Significantly, the directly elected mayor of the wider Tees Valley, Ben Houchen, appears a popular figure here for a perceived success in bringing investment to the region. He is a Conservative.
Significant too in all this, of course, is Mr Williams himself, the person chosen to be the Labour candidate.
Not all Labour members appear happy that the selection process resulted in a shortlist of just one name – and no women. “Everyone is a feminist when it’s convenient,” one female MP is said to have told the LabourList website.
There are also concerns about how well Mr Williams is suited to the town, not least because he is an arch-Remainer and was a vocal advocate of a second referendum.
“Parachuting someone like that in is about the best thing they could do – for the Tories,” Mike Young, leader of the Conservatives on the borough council, says. “This is 110 per cent who we would have chosen to be against.”
And of his party’s own selection?
For now, the powder is being kept dry. “We have the best chance to win Hartlepool in more than 50 years so it’s absolutely essential we get the right candidate,” Mr Young, who is not involved in the selection process, says. “It’s going to be so tight and having the right person could swing it one way or the other.”
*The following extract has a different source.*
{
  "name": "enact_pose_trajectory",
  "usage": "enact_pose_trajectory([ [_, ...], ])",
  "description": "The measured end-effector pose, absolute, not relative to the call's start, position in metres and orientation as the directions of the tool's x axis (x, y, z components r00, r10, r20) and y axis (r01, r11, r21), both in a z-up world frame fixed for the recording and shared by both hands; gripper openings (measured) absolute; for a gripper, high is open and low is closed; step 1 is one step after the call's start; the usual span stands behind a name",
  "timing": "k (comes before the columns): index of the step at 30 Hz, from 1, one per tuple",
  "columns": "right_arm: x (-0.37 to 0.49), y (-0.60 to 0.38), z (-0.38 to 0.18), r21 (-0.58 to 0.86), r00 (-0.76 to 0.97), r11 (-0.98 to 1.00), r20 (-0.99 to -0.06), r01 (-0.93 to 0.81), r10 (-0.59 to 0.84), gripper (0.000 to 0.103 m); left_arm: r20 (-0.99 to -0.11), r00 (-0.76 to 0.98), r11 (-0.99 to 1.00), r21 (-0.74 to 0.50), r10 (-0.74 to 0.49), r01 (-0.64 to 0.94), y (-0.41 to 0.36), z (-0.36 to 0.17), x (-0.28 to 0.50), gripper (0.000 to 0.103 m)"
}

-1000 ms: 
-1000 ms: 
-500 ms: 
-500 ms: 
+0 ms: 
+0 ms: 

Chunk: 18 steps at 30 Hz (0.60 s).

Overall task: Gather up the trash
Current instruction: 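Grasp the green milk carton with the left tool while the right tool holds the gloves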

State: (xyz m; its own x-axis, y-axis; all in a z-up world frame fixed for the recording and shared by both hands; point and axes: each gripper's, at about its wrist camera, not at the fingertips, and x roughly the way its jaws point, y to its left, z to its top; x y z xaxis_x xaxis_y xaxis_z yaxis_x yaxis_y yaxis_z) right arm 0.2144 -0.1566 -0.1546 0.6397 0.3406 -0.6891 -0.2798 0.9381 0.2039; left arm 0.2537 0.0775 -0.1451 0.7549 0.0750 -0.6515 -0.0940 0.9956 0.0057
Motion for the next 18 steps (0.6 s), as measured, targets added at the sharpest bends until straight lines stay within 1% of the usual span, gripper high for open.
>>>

There may be one potential curveball to consider in all this too: the Northern Independence Party.
The group, which calls for a full-blown cessation from London and the south, only formed last year but has announced it will be standing a candidate.
By rights, such a party probably shouldn’t stand much of a chance – it is yet to even define what the north actually is – but, in a town with a history of giving the political establishment a bloody nose (exhibit one: the monkey), anything could happen, reckons party leader Philip Proudfoot.
“We could be genuinely transformative,” he says. “All that all the other parties are offering is misery. We are offering hope.”
He himself, for what it’s worth, lives in Brighton.
Either way, the party’s very presence could add drama to this knife-edge fight, reckons Matt Flinders back at Centre for the Public Understanding of Politics. More importantly, no one, he says, should underestimate the importance of this seat.
“I wouldn’t say winning here would quite point the way [for a Tory general election win] because Boris is Boris and he could easily put a bomb under his own chances at any time,” he says. “But if the Tories do win, it would be a massive confidence boost for those other new MPs in ‘red wall’ constituencies. It would show that 2019 wasn’t a one-off; that things may have changed permanently.”